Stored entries
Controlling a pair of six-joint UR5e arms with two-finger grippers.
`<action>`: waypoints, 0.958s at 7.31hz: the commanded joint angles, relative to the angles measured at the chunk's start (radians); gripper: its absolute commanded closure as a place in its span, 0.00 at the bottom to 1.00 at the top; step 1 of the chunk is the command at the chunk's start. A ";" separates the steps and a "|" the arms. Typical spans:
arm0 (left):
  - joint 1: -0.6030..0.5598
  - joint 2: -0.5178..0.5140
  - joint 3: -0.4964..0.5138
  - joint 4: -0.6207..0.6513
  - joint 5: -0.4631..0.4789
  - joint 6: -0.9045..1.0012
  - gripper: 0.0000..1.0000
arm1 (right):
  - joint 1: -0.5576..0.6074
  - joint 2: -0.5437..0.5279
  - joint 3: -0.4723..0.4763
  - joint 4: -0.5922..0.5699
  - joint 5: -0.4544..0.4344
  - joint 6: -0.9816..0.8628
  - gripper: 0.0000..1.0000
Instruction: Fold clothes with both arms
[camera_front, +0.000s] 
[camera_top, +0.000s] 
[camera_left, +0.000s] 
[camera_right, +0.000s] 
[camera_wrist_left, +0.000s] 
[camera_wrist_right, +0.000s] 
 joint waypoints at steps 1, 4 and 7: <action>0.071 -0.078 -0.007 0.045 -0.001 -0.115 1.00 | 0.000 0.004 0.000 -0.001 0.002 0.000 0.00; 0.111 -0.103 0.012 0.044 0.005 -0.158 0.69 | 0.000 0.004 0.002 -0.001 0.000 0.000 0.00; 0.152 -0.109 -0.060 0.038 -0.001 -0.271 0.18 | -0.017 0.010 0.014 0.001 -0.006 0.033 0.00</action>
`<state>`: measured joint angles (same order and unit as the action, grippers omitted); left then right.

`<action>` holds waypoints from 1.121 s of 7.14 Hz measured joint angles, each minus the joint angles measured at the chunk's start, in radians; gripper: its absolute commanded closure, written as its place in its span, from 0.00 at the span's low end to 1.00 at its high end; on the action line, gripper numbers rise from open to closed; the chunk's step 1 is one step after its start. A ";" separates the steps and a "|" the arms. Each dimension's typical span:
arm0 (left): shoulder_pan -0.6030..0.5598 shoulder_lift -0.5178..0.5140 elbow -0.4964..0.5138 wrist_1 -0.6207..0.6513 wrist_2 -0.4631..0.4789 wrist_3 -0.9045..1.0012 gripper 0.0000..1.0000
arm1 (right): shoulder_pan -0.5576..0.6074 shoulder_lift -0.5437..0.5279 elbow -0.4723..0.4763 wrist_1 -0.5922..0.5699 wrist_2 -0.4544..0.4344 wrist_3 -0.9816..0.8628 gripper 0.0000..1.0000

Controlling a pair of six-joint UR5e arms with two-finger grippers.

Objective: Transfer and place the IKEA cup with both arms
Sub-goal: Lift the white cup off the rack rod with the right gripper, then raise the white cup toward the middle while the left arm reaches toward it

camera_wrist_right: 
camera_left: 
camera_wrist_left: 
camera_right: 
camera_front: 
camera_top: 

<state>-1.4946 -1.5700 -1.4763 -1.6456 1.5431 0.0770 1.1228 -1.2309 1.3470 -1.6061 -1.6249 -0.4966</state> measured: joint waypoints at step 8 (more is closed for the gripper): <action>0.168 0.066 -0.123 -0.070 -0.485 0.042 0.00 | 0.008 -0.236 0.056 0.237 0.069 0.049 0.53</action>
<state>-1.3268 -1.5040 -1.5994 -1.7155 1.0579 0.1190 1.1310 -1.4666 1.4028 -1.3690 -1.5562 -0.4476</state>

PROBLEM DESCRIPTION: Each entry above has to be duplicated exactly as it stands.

REPLY TO THE TASK:
Controlling a pair of six-joint UR5e arms with two-finger grippers.
`<action>`: waypoints, 0.958s at 7.31hz: the commanded joint angles, relative to the angles measured at the chunk's start (radians); gripper: its absolute commanded closure as a place in its span, 0.00 at the bottom to 1.00 at the top; step 1 of the chunk is the command at the chunk's start. A ";" separates the steps and a "|" the arms. Typical spans:
arm0 (left):
  - joint 1: -0.6030..0.5598
  - joint 2: -0.5178..0.5140
  - joint 3: -0.4964..0.5138
  - joint 4: -0.6207..0.6513
  - joint 5: -0.4631..0.4789
  - joint 6: -0.9045..1.0012
  - gripper: 0.0000..1.0000
arm1 (right):
  - joint 1: -0.5576..0.6074
  - joint 2: -0.5437..0.5279
  - joint 3: -0.4723..0.4763
  - joint 4: -0.5922..0.5699
  - joint 5: -0.4544..0.4344
  - joint 6: -0.9816..0.8628
  - gripper: 0.0000..1.0000
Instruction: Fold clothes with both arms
[camera_front, +0.000s] 
[camera_top, +0.000s] 
[camera_left, +0.000s] 
[camera_right, +0.000s] 
[camera_wrist_left, +0.000s] 
[camera_wrist_right, +0.000s] 
 joint waypoints at steps 1, 4 and 7: <action>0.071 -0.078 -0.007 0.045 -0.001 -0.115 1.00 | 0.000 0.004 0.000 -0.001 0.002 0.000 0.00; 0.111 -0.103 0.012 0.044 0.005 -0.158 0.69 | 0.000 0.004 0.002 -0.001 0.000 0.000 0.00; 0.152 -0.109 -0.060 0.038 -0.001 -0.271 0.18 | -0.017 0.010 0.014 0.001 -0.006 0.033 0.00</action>
`<state>`: measured joint angles (same order and unit as the action, grippers omitted); left then right.

`<action>` holds waypoints from 1.121 s of 7.14 Hz measured joint angles, each minus the joint angles measured at the chunk's start, in radians; gripper: its absolute commanded closure, written as its place in its span, from 0.00 at the span's low end to 1.00 at its high end; on the action line, gripper numbers rise from open to closed; the chunk's step 1 is one step after its start. A ";" separates the steps and a "|" the arms. Each dimension's typical span:
arm0 (left): shoulder_pan -0.6030..0.5598 shoulder_lift -0.5178..0.5140 elbow -0.4964..0.5138 wrist_1 -0.6207..0.6513 wrist_2 -0.4631..0.4789 wrist_3 -0.9045..1.0012 gripper 0.0000..1.0000
arm1 (right): shoulder_pan -0.5576..0.6074 shoulder_lift -0.5437..0.5279 elbow -0.4723..0.4763 wrist_1 -0.5922..0.5699 wrist_2 -0.4544..0.4344 wrist_3 -0.9816..0.8628 gripper 0.0000..1.0000

Controlling a pair of six-joint UR5e arms with two-finger grippers.

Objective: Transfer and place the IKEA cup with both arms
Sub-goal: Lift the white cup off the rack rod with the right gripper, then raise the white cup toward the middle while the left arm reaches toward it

camera_wrist_right: 
camera_left: 
camera_wrist_left: 
camera_right: 
camera_front: 
camera_top: 

<state>-1.4946 -1.5700 -1.4763 -1.6456 1.5431 0.0770 1.1228 -1.2309 1.3470 -1.6061 -1.6249 -0.4966</state> measured: joint waypoints at step 8 (more is closed for the gripper): <action>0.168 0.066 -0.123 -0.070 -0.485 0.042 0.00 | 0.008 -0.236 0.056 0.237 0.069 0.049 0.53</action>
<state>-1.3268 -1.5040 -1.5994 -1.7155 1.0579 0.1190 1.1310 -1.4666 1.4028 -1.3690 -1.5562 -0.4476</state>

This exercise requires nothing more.